Two neighbors told CNN that they had definitely seen the motorhome shown in Google’s satellite photos. They revealed that while they hadn’t been out much in the colder weather, they recall seeing him stationed there over the summer.

Warner had previously transferred another property on Bakertown Road to the same woman in 2019, according to public records.

Warner received an explosives handling permit in November 2013 that expired in November 2016, public records show.

He also received an alarm contractor license in November 1993, which expired in 1998, according to Tennessee licensing records.

Investigators suspect a suicide bombing

Investigators believe the blast was likely the result of a suicide bombing, according to two law enforcement sources with direct knowledge of the investigation.

Officials also previously said they found tissue they believe may be human remains near the scene of the blast, and an FBI official said agents Saturday have no indication they are looking for another subject.

FBI Special Agent in Charge of the Memphis field office, Douglas Korneski, told reporters Saturday that he could not “confirm any person or anyone we have identified,” adding that “at this time, we are not prepared to identify any person. ‘

There is also no indication of other “explosive threats” and no other explosive devices were discovered during a sweep of the area, Korneski added.

Investigators have not linked the explosion to terrorism

Officials have not linked the blast in any way to terrorism and, according to a federal source, there were no known credible threats in the Nashville area that would have signaled an imminent attack on or before Christmas.

A second law enforcement source said federal authorities are unaware of an increase in nationwide conversations by known extremist groups indicating credible plans to carry out attacks during the holidays.

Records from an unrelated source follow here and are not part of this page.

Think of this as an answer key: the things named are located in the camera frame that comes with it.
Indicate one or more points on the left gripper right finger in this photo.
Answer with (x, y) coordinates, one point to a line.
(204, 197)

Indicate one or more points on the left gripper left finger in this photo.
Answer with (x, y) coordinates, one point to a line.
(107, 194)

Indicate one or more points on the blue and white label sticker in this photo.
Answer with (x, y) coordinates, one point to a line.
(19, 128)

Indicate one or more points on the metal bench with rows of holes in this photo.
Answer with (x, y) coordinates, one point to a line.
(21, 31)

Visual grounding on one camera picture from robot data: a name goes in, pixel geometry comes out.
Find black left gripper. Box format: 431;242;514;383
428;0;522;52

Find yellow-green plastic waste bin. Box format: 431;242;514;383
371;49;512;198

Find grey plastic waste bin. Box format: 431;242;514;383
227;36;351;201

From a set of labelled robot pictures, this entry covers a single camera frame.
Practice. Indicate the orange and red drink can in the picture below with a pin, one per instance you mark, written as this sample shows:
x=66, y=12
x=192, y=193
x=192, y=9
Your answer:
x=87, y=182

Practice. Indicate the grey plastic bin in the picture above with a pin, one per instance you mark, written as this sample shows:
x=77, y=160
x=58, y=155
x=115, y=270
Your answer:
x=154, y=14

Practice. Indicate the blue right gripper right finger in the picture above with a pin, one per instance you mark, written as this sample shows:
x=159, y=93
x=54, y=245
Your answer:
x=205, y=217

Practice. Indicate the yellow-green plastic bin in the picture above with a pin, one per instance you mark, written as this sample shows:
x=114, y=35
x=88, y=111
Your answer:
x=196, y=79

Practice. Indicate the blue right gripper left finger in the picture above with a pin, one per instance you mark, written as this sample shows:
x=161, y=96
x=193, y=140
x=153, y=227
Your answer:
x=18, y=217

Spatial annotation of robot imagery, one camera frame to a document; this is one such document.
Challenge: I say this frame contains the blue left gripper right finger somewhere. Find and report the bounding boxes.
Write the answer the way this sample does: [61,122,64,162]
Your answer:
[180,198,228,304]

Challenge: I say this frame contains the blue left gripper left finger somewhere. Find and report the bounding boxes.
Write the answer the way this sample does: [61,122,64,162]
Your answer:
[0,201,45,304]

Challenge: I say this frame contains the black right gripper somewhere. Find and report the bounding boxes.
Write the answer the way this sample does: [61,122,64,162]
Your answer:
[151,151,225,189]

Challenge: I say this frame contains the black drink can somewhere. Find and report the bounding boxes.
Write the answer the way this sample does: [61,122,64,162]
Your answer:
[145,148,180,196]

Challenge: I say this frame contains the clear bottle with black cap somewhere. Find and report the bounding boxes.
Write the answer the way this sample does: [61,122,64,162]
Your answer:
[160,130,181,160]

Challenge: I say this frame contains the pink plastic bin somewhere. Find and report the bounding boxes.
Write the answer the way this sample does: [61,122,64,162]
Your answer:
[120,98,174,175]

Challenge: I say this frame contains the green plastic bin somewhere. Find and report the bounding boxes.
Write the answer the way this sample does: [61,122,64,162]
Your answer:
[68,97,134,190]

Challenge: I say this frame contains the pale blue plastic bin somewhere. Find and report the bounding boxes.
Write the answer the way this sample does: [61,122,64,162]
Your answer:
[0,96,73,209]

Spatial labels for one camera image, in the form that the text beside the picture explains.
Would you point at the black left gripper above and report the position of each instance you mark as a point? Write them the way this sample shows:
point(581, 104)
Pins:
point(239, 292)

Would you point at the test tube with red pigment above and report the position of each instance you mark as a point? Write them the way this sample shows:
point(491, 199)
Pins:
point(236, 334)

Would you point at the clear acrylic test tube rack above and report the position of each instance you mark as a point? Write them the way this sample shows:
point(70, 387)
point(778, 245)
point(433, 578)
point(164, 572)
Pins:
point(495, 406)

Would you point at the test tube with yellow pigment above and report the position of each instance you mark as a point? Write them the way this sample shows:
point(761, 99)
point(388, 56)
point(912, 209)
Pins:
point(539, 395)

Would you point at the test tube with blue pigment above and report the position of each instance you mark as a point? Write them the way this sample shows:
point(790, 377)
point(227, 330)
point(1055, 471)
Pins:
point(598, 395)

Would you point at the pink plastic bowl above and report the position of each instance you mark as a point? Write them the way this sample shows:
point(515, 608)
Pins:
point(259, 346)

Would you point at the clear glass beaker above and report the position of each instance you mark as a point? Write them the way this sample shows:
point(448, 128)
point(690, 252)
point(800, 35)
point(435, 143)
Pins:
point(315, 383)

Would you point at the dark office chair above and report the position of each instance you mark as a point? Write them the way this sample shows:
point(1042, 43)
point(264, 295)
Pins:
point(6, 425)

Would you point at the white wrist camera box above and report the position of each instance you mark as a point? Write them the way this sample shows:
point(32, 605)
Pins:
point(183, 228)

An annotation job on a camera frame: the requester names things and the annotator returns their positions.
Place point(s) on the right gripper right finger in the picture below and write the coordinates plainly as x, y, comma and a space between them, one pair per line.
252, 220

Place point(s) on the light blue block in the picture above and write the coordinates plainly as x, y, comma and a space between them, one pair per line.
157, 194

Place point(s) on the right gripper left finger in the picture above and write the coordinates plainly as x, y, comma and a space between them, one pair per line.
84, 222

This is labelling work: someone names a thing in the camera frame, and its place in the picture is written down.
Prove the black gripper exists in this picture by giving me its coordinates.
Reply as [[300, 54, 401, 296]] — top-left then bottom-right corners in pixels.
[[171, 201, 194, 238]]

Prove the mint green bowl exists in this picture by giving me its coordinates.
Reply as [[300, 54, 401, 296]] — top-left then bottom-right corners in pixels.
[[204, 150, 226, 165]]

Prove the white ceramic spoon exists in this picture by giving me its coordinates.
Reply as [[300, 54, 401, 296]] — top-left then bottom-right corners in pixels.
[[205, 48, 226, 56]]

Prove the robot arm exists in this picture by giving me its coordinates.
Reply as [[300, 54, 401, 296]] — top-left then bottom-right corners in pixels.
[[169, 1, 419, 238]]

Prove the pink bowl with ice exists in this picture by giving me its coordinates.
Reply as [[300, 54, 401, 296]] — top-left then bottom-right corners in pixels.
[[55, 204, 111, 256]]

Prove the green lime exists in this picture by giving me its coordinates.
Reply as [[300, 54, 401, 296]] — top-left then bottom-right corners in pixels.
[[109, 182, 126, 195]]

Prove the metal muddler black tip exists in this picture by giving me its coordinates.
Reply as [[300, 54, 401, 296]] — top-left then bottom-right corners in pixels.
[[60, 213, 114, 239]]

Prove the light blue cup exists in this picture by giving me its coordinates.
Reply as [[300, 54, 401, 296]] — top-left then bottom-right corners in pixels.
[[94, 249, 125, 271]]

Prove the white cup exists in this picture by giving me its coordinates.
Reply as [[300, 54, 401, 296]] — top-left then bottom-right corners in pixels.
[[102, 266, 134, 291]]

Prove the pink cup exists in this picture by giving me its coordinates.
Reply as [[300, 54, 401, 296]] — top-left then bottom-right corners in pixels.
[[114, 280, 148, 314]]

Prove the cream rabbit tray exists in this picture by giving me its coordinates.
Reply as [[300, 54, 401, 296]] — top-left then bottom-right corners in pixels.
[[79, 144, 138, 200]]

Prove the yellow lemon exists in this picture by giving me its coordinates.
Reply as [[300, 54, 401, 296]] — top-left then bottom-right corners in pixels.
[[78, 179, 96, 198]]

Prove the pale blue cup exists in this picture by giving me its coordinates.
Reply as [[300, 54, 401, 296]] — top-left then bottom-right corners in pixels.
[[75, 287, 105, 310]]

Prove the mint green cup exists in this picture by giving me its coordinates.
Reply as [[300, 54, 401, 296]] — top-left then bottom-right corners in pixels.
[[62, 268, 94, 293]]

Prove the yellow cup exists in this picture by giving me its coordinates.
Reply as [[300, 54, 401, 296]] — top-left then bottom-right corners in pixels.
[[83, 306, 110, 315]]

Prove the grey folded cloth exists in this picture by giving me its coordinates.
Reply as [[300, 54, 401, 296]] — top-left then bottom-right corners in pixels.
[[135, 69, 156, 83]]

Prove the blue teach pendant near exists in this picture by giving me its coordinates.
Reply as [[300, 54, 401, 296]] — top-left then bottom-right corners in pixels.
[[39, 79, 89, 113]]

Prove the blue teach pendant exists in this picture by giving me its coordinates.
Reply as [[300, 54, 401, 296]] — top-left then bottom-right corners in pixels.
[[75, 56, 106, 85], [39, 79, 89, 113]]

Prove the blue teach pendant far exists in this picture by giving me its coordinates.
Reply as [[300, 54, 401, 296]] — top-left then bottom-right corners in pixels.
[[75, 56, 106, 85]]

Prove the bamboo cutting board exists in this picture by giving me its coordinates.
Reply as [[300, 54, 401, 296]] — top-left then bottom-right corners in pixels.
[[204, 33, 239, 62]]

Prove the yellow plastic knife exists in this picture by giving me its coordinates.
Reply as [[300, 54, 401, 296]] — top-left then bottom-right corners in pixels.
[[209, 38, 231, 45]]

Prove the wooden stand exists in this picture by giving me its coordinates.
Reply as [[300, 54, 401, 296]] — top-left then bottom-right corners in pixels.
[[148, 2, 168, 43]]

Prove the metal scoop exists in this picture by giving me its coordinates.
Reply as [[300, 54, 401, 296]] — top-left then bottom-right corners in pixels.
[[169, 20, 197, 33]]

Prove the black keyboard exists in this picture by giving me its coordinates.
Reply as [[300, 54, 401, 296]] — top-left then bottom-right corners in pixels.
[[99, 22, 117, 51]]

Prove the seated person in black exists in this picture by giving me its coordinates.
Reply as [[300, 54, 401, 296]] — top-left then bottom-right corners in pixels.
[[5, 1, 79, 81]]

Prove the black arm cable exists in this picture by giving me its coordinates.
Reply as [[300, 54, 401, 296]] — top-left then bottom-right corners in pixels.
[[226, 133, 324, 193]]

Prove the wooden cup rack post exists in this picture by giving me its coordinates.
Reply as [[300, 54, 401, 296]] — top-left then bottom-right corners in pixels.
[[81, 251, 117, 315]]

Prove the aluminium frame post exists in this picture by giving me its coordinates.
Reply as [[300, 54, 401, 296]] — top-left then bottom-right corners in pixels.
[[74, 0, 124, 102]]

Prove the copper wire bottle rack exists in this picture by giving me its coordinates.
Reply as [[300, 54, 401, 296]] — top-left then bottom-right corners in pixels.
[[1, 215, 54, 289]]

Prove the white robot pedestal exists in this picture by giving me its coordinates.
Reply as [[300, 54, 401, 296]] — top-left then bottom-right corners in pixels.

While investigators continue to gather information on who may have been responsible for the blast and why they did it, one expert says the blast was likely not supposed to cause mass murder.

“What makes this so puzzling is the fact that the person or persons who conspired to do this do not appear to have an interest in causing any kind of massive casualties,” said James Gagliano, a retired FBI supervisory special agent and analyst. from CNN on Law and Order Compliance.

Nashville Mayor John Cooper said the explosion “clearly happened when no one was going to be around.”

“It would be a different message if it were 5 pm on a Friday,” the mayor commented. It seems intentional, but it seems unique.

CNN’s Shimon Prokupecz, Natasha Chen, Brian Stelter, Kay Jones, Eric Levenson, Paul P. Murphy, Hollie Silverman, and Evan Perez contributed to this report.